- Task requirements
Search the records for the word "white" and copy each line in which it appears.

[Source records]

[Start of section]

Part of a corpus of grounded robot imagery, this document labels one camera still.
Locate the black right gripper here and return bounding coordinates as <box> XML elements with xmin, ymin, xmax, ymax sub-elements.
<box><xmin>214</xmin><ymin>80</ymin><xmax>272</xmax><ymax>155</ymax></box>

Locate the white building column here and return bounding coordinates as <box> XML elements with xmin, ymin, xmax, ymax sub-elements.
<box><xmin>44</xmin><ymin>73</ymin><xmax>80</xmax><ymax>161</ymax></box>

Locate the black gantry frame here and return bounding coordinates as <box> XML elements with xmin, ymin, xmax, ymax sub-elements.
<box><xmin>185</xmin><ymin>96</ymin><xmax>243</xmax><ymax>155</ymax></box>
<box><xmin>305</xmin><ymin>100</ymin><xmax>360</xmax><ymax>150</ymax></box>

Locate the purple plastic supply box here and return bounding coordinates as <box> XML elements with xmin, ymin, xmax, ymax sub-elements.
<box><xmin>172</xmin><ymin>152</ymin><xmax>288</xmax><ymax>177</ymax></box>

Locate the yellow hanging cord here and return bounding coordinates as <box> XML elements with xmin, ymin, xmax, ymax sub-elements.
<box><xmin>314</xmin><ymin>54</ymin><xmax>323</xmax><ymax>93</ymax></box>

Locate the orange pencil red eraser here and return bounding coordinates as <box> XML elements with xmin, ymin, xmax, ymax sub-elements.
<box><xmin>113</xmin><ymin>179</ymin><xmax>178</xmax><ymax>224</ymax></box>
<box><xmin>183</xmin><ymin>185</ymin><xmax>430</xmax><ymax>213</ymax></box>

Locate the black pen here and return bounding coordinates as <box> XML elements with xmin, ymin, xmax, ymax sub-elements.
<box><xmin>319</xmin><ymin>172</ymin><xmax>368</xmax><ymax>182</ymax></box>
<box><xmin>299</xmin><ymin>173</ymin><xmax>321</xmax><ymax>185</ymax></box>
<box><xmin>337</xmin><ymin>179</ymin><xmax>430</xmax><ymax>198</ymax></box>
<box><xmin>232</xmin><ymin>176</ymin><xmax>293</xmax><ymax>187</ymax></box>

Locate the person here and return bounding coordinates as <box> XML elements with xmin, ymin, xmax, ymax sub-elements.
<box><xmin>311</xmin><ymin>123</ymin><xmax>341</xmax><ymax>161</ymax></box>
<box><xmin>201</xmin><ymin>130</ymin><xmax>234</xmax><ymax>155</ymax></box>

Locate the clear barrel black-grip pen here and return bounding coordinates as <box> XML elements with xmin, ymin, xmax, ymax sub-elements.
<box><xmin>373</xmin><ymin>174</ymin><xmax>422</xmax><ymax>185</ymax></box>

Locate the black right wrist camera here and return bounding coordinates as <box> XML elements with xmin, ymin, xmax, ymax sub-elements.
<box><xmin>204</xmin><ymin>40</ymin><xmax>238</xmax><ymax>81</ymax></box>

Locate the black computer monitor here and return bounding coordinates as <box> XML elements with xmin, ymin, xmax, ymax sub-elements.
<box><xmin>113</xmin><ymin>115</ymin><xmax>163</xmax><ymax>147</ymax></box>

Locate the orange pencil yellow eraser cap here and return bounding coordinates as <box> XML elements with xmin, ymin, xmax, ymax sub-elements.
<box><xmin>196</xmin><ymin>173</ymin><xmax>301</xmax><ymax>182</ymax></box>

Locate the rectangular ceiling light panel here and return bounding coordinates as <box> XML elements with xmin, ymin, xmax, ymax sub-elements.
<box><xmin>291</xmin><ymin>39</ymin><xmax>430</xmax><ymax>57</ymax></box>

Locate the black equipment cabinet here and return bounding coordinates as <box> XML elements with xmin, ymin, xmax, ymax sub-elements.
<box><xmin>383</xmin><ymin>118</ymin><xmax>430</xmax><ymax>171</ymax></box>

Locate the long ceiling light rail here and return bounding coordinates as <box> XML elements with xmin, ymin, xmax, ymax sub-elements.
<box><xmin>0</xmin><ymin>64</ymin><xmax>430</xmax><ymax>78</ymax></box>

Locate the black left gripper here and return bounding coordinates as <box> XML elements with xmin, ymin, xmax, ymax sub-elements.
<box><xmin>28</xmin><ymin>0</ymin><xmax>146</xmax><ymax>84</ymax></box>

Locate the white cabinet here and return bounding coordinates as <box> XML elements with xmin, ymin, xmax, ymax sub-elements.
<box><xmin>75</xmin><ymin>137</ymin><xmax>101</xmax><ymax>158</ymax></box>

[End of section]

- Task result
Locate the white building column here and return bounding coordinates as <box> XML elements with xmin, ymin, xmax, ymax sub-elements.
Locate the white cabinet here and return bounding coordinates as <box> XML elements with xmin, ymin, xmax, ymax sub-elements.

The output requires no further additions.